*Stored data*

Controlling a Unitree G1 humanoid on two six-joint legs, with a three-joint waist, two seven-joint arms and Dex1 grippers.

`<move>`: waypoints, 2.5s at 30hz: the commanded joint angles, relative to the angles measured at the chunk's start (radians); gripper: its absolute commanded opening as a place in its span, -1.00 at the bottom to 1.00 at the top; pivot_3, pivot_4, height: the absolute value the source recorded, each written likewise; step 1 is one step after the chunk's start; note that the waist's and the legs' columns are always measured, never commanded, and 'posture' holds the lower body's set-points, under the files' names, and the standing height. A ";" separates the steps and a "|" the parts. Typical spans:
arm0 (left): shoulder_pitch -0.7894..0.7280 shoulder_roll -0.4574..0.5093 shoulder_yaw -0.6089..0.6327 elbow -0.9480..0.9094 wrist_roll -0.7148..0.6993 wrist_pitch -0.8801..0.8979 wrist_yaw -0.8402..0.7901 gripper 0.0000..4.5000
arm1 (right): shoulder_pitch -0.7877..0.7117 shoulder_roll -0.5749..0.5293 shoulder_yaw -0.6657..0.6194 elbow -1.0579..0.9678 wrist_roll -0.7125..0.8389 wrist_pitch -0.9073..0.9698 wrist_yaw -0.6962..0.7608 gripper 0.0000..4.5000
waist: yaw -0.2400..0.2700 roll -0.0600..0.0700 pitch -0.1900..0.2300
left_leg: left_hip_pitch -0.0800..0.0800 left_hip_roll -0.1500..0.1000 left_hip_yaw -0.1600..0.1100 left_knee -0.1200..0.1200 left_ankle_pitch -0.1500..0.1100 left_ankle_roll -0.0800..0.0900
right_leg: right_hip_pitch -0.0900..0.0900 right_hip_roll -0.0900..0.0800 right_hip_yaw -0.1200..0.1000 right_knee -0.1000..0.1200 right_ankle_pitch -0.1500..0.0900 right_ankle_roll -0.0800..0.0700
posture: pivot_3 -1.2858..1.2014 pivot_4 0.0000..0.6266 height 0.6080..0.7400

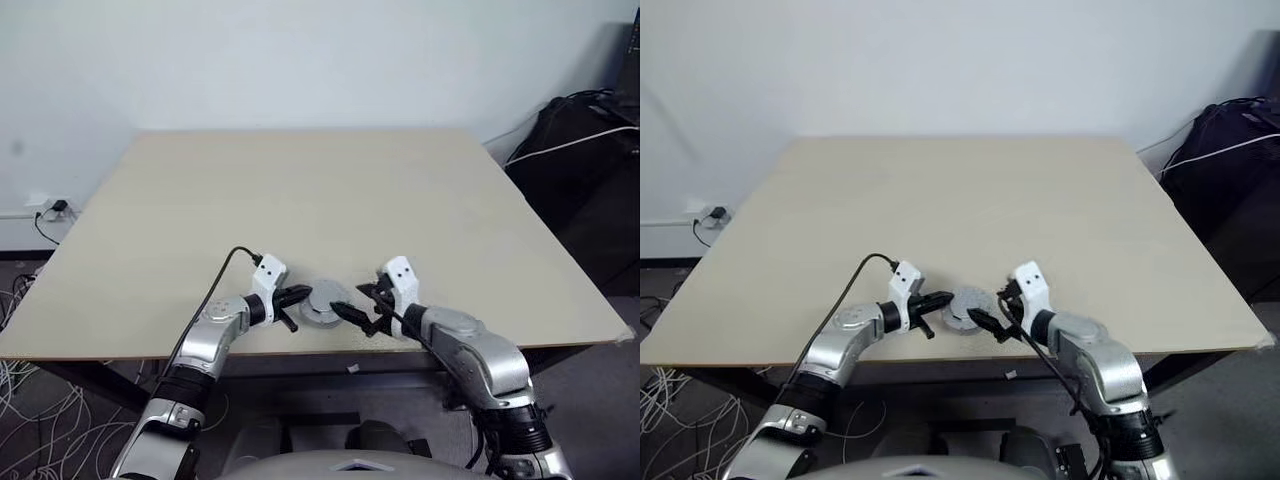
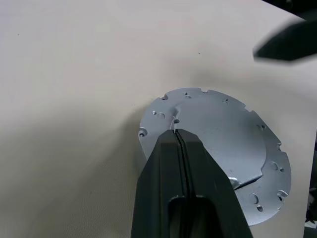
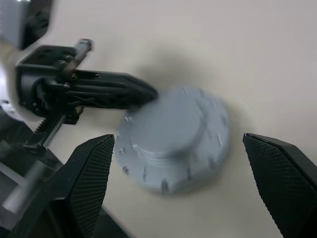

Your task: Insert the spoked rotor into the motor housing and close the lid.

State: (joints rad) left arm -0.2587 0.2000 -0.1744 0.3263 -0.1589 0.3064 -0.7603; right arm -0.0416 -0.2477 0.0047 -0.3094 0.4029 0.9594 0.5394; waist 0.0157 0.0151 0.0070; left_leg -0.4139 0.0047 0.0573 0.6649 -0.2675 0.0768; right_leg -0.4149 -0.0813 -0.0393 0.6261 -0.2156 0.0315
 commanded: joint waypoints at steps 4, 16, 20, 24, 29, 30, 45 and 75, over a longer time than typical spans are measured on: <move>0.010 0.003 -0.024 0.035 0.015 0.028 -0.003 -1.00 | -0.011 0.139 -0.192 -0.036 0.156 0.189 -0.155 0.99 | 0.000 0.001 -0.001 | 0.000 0.000 0.000 0.000 0.000 0.000 | 0.000 0.000 0.000 0.001 0.000 0.000 | 0.03 -1.00 1.00; 0.002 0.009 -0.024 0.039 0.018 0.021 -0.003 -1.00 | -0.126 0.369 -0.431 0.073 0.247 0.356 -0.439 0.99 | -0.003 0.003 -0.002 | 0.000 -0.001 0.000 0.000 0.000 0.000 | 0.000 0.000 0.000 0.000 0.000 0.000 | 0.03 -1.00 1.00; 0.003 0.009 -0.023 0.036 0.017 0.022 -0.001 -1.00 | -0.133 0.368 -0.423 0.114 0.258 0.370 -0.449 0.99 | -0.003 0.003 -0.002 | 0.000 -0.001 0.000 0.000 0.000 0.000 | 0.000 0.000 0.000 0.001 0.000 0.000 | 0.03 -1.00 1.00; 0.005 0.010 -0.021 0.036 0.016 0.023 -0.001 -1.00 | -0.138 0.377 -0.414 0.148 0.274 0.379 -0.450 0.99 | -0.004 0.003 -0.002 | 0.000 -0.001 0.000 0.000 0.000 0.000 | 0.000 0.001 0.000 0.001 0.000 0.000 | 0.03 -1.00 1.00; 0.006 0.011 -0.021 0.036 0.016 0.024 -0.001 -1.00 | -0.140 0.386 -0.384 0.181 0.293 0.385 -0.436 0.99 | -0.004 0.003 -0.002 | 0.000 -0.001 0.001 0.000 0.000 0.001 | 0.001 0.002 0.000 0.001 0.000 0.000 | 0.03 -1.00 1.00; 0.006 0.011 -0.021 0.036 0.017 0.024 -0.001 -1.00 | -0.142 0.388 -0.379 0.190 0.294 0.379 -0.438 0.99 | -0.004 0.003 -0.002 | 0.000 -0.001 0.001 0.001 0.000 0.001 | 0.001 0.002 0.000 0.001 0.000 0.000 | 0.03 -1.00 1.00; 0.009 0.012 -0.022 0.026 0.015 0.027 -0.001 -1.00 | -0.168 0.398 -0.371 0.371 0.289 0.214 -0.443 0.99 | -0.026 0.001 -0.003 | 0.004 -0.001 0.001 0.002 0.002 0.004 | 0.005 0.005 -0.001 0.001 0.001 0.003 | 0.03 -1.00 1.00; 0.018 0.007 -0.027 0.020 0.014 0.026 0.007 -1.00 | -0.158 0.411 -0.317 0.374 0.462 0.293 -0.274 0.91 | -0.031 0.002 -0.010 | 0.002 0.000 0.001 -0.002 0.001 0.001 | 0.000 0.001 0.002 0.001 0.000 0.001 | 0.03 -1.00 1.00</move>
State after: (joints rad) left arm -0.2580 0.2160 -0.1668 0.3291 -0.1595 0.3128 -0.7455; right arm -0.1807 0.0852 -0.3340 0.1010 0.7946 1.2656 0.2285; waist -0.0154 0.0168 -0.0035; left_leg -0.4121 0.0045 0.0582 0.6625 -0.2667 0.0777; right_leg -0.4148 -0.0800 -0.0373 0.6270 -0.2151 0.0322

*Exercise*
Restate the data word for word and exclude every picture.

*Reply*
Controlling a Unitree G1 humanoid on two six-joint legs, with a three-joint waist, two seven-joint arms and Dex1 grippers.

`<move>`: waypoints, 2.5s at 30hz: the commanded joint angles, relative to the angles measured at the chunk's start (radians); gripper: its absolute commanded opening as a place in its span, -1.00 at the bottom to 1.00 at the top; pivot_3, pivot_4, height: the absolute value the source recorded, each written likewise; step 1 is one step after the chunk's start; note that the waist's and the legs' columns are always measured, never commanded, and 'posture' holds the lower body's set-points, under the files' names, and the standing height. A ";" separates the steps and a "|" the parts. Typical spans:
arm0 (left): shoulder_pitch -0.7894..0.7280 shoulder_roll -0.4574..0.5093 shoulder_yaw -0.6089..0.6327 elbow -0.9480..0.9094 wrist_roll -0.7148..0.6993 wrist_pitch -0.8801..0.8979 wrist_yaw -0.8402..0.7901 gripper 0.0000..4.5000
arm1 (right): shoulder_pitch -0.7877..0.7117 shoulder_roll -0.5749..0.5293 shoulder_yaw -0.6657..0.6194 elbow -1.0579..0.9678 wrist_roll -0.7125..0.8389 wrist_pitch -0.9073..0.9698 wrist_yaw -0.6962..0.7608 gripper 0.0000..4.5000
waist: yaw -0.2400..0.2700 roll -0.0600..0.0700 pitch -0.1900..0.2300
left_leg: left_hip_pitch -0.0800..0.0800 left_hip_roll -0.1500..0.1000 left_hip_yaw -0.1600..0.1100 left_knee -0.1200..0.1200 left_ankle_pitch -0.1500..0.1100 left_ankle_roll -0.0800..0.0900
right_leg: right_hip_pitch -0.0900..0.0900 right_hip_roll -0.0900..0.0800 right_hip_yaw -0.1200..0.1000 right_knee -0.1000..0.1200 right_ankle_pitch -0.1500..0.0900 right_ankle_roll -0.0800..0.0700
posture: pivot_3 -1.2858..1.2014 pivot_4 0.0000..0.6266 height 0.6080..0.7400


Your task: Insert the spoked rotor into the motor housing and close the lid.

State: (joints rad) left arm -0.2587 0.2000 -0.1744 0.3263 -0.1589 0.3064 -0.7603; right arm -0.0416 -0.2477 0.0047 -0.3094 0.4029 0.9594 0.5394; waist 0.0157 0.0151 0.0070; left_leg -0.4139 0.0047 0.0573 0.6649 -0.2675 0.0768; right_leg -0.4149 -0.0813 -0.0393 0.6261 -0.2156 0.0315
 commanded: joint waypoints at steps 4, 16, 20, 24, 29, 30, 45 and 75, over a longer time than typical spans are measured on: <move>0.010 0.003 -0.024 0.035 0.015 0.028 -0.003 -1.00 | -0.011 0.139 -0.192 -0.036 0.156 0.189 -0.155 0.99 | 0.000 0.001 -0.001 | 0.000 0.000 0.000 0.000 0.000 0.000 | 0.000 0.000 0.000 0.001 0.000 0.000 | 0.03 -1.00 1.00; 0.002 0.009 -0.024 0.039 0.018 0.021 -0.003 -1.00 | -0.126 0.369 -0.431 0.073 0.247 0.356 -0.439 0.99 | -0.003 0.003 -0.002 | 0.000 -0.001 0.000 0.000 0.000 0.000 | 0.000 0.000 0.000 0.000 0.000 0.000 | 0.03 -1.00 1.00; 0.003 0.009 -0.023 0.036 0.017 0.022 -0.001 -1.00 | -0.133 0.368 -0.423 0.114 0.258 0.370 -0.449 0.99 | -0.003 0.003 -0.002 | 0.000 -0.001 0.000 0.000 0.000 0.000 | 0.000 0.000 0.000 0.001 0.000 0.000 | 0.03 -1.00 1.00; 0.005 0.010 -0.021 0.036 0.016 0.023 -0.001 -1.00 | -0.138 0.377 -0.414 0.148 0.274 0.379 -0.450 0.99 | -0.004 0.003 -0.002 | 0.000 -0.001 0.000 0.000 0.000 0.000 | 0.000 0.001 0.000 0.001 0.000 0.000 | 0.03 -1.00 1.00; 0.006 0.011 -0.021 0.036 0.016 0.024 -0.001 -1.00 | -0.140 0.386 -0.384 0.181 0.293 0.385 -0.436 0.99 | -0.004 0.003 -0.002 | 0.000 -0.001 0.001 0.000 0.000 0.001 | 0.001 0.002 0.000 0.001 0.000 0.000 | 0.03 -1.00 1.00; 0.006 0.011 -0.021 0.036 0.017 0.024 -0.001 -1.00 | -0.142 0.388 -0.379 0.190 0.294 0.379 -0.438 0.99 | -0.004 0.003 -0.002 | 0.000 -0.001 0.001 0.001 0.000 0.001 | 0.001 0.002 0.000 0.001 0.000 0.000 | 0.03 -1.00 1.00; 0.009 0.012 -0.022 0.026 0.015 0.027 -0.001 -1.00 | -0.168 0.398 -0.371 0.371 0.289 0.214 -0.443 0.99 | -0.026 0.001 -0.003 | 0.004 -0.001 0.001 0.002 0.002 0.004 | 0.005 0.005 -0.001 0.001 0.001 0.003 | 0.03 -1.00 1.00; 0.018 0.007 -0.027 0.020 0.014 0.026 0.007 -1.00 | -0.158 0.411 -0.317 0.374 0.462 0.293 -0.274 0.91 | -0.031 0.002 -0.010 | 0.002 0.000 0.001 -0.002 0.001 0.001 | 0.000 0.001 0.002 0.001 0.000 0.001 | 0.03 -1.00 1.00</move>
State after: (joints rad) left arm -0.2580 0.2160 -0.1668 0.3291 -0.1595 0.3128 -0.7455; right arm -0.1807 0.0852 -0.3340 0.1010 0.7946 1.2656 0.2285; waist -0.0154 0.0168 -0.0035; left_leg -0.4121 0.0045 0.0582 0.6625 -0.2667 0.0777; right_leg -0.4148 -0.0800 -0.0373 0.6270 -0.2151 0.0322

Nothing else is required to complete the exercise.